I have a public school that is interested in building a chat bot to help high school children with their home work. Would love to help you guys to see if we could get something like this done. I’m thinking that the hardest part would be to get the model to recognize the math symbols, but I would be curios to see what we could obtain if we specialized the language model with about 20000 questions and answers in math.
Can I help?

hafidz · July 22, 2019, 5:12pm

Just sharing some early results from my work. Currently one can actually get up to 0.34 accuracy for Portuguese LM using the latest notebook on language modelling (https://github.com/fastai/course-nlp/blob/master/nn-vietnamese.ipynb)

I literally didn’t make much change and used only the defaults. Only change I had to made was on the nlp_util script, where I had to change the encoding to ISO-8859-1.

Also interesting to note that the loss went bonkers after the 9th epoch. The above screenshot was taken from my terminal, since I changed the notebook to a script due to the long training process. I also had the model and vocab saved every 2 epoch (via for loop) so that I my training hours wouldn’t be wasted (I’d seen the NaN beforehand).

danlessa · August 11, 2019, 3:19am

Hi guys! I’ve trained an Portuguese model with an Wikipedia dump by using @piotr.czapla instructions, and I have arrived at an accuracy of 54.8% and 11.65 perplexity.
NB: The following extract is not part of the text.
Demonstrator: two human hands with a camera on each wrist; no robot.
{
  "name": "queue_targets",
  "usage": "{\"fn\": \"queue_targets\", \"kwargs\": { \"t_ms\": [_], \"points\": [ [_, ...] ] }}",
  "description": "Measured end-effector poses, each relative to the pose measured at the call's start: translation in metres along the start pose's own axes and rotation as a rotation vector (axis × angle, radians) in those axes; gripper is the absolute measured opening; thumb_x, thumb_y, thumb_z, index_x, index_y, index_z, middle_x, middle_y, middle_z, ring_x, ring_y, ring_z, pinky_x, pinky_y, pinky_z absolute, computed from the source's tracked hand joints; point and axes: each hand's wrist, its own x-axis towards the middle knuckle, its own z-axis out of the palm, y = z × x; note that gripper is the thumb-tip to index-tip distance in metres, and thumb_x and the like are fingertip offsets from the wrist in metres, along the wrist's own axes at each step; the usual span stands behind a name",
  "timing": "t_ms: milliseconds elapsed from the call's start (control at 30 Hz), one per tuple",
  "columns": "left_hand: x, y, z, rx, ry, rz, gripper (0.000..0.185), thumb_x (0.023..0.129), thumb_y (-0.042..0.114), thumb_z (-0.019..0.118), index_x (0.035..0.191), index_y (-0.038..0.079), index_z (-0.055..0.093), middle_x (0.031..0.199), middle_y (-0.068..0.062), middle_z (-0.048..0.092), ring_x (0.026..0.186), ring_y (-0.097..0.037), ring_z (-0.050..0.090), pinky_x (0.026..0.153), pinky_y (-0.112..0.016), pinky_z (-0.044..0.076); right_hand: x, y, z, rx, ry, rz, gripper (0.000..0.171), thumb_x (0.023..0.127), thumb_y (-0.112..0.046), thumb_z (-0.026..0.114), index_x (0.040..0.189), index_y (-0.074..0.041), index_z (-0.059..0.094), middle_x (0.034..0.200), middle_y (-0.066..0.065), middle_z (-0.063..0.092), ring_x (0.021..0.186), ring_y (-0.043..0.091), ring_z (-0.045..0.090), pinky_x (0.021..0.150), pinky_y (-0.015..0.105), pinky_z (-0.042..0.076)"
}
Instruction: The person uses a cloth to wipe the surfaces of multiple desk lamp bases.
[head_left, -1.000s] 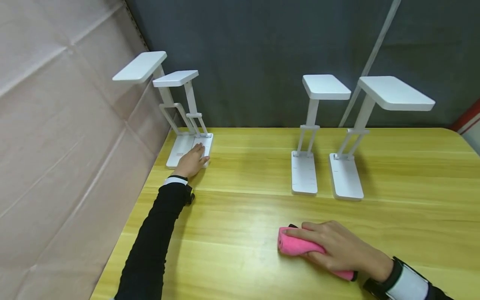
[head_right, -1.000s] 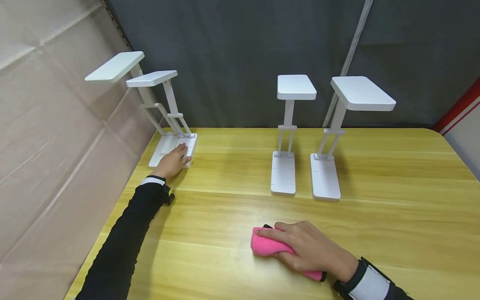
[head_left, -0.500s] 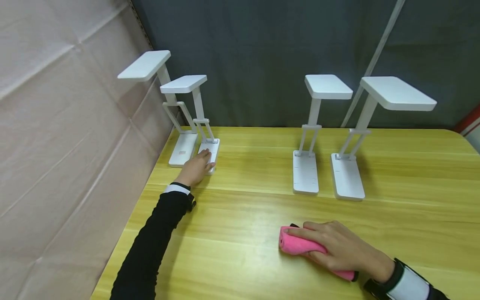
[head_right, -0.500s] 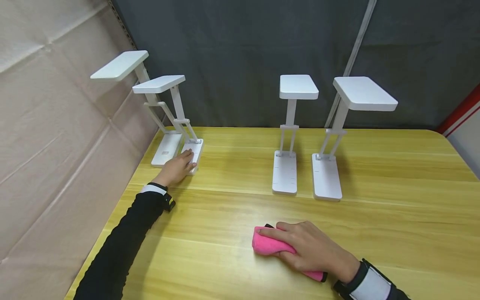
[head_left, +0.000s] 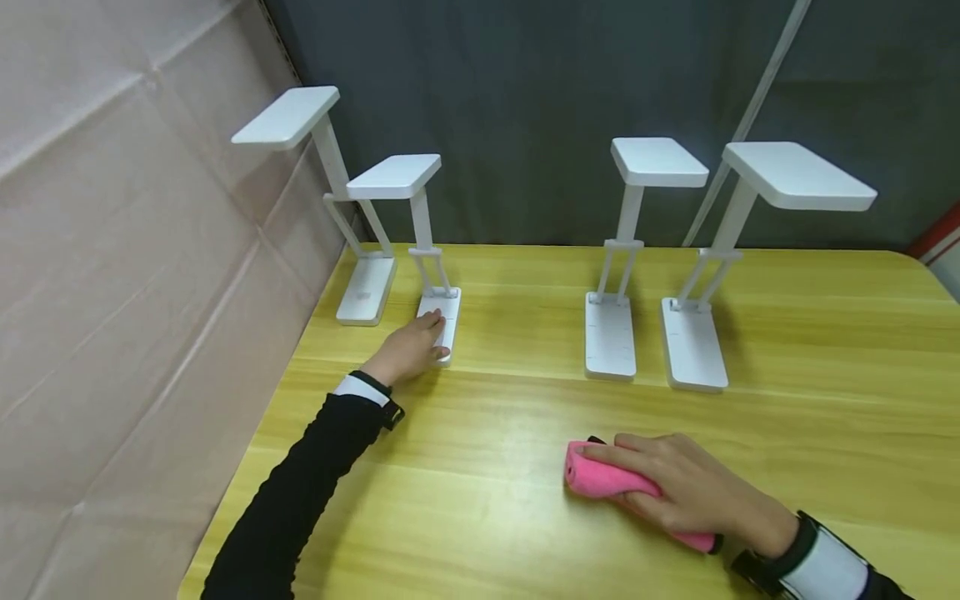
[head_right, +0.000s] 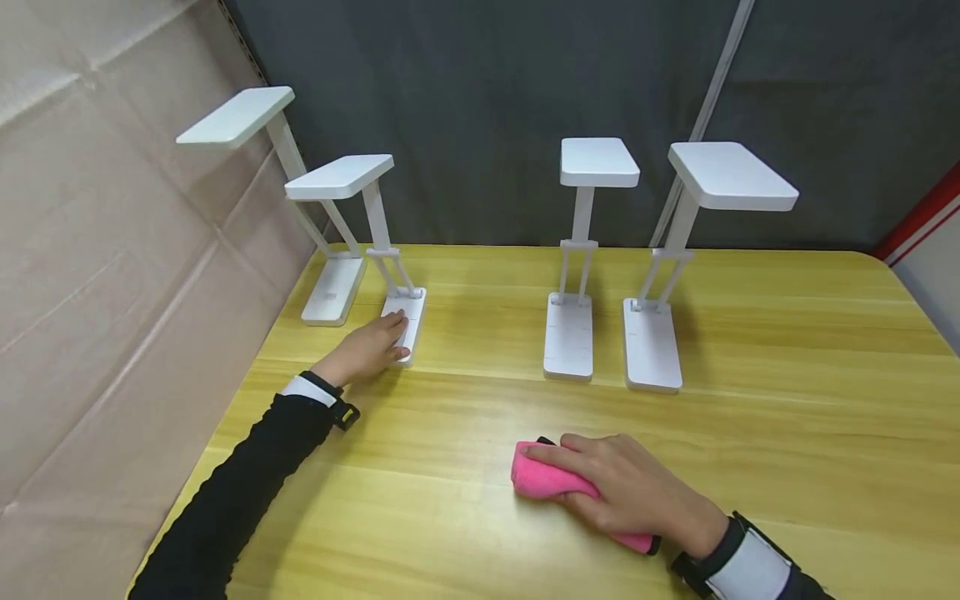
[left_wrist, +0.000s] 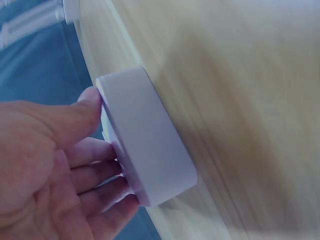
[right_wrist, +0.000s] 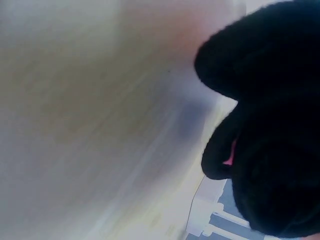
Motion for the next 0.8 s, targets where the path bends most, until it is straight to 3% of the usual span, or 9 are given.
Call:
{"fn": "queue_targets", "kwargs": {
  "t_ms": [367,500,667,800],
  "points": [
    [-0.016,0.051,0.007,0.157,0.104,0.116,0.063,0.089,0.038,0.065,0.131,-0.008,0.052,0.138,-0.022,0.048,0.123,-0.035,0.049,0.094,-0.047,0.045,-0.002,0.0,-0.002,-0.024,0.013,0.013,0.066,0.073,-0.013,0.073,0.136,-0.021,0.055,0.097,-0.005,0.06,0.065,-0.003,0.04,0.057,0.019,0.042],
    [-0.023,0.069,0.007,0.148,0.087,0.133,0.067,0.086,0.042,0.067,0.132,-0.006,0.053,0.139,-0.019,0.048,0.124,-0.033,0.048,0.093,-0.047,0.045,-0.002,0.0,-0.003,-0.04,0.016,0.023,0.067,0.074,-0.013,0.073,0.137,-0.023,0.054,0.098,-0.003,0.061,0.065,-0.003,0.041,0.058,0.021,0.044],
    [-0.029,0.091,0.007,0.124,0.02,0.134,0.073,0.084,0.046,0.068,0.136,-0.003,0.05,0.143,-0.016,0.045,0.128,-0.029,0.045,0.094,-0.044,0.042,-0.001,0.0,-0.004,-0.035,0.019,0.018,0.068,0.073,-0.013,0.072,0.137,-0.024,0.054,0.093,-0.008,0.058,0.061,-0.004,0.037,0.056,0.017,0.039],
    [-0.036,0.109,0.01,0.195,0.019,0.161,0.075,0.084,0.052,0.066,0.136,0.0,0.051,0.142,-0.013,0.047,0.126,-0.027,0.047,0.092,-0.041,0.043,0.0,0.0,-0.004,-0.019,0.032,0.009,0.068,0.071,-0.011,0.072,0.136,-0.024,0.055,0.089,-0.013,0.051,0.058,-0.005,0.032,0.054,0.012,0.032]
  ]
}}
The repository is here: https://github.com/danilolessa/Portuguese-ULMFiT and I suggest seeing @Antti_Karlsson finnish pre-trained model repository for getting an ready and clear Jupyter notebook as for how to use it for classification tasks.

pierreguillou · September 24, 2019, 2:49pm

[ EDIT ] I made a correction in the notebook of my TCU classifier and got an accuracy of 97.95% higher than my previous one (see my post).

Hi @monilouise, @NandoBr e @ErickMFS.

Following the publication of the MultiFit paper on September 10 (authors: Julian Eisenschlos, Sebastian Ruder, @piotr.czapla, Marcin Kardas, Sylvain Gugger, Jeremy Howard), I wanted to verify that the MultiFiT configuration gives better results than the ULMFiT one you used in order to firstly train a Portuguese Bidirectional Language Model and then, to fine-tune a classifier of the TCU dataset (thanks for making this dataset available).

And indeed, there is a slight progression: my legal text classifier reached an accuracy of 97.39% and a F1 score of 0.9737 (less than 5mn to fine-tune the bidirectional Language Model to TCU texts and the same time required to train the bidirectional classifier).

So, I published my notebooks on github:

Bidirectional Language Model of Portuguese lm3-portuguese.ipynb trained over 16 hours,
classifier of TCU legal texts lm3-portuguese-classifier-TCU-jurisprudencia.ipynb)
and o link to download the Language Model’s parameters and vocabulary.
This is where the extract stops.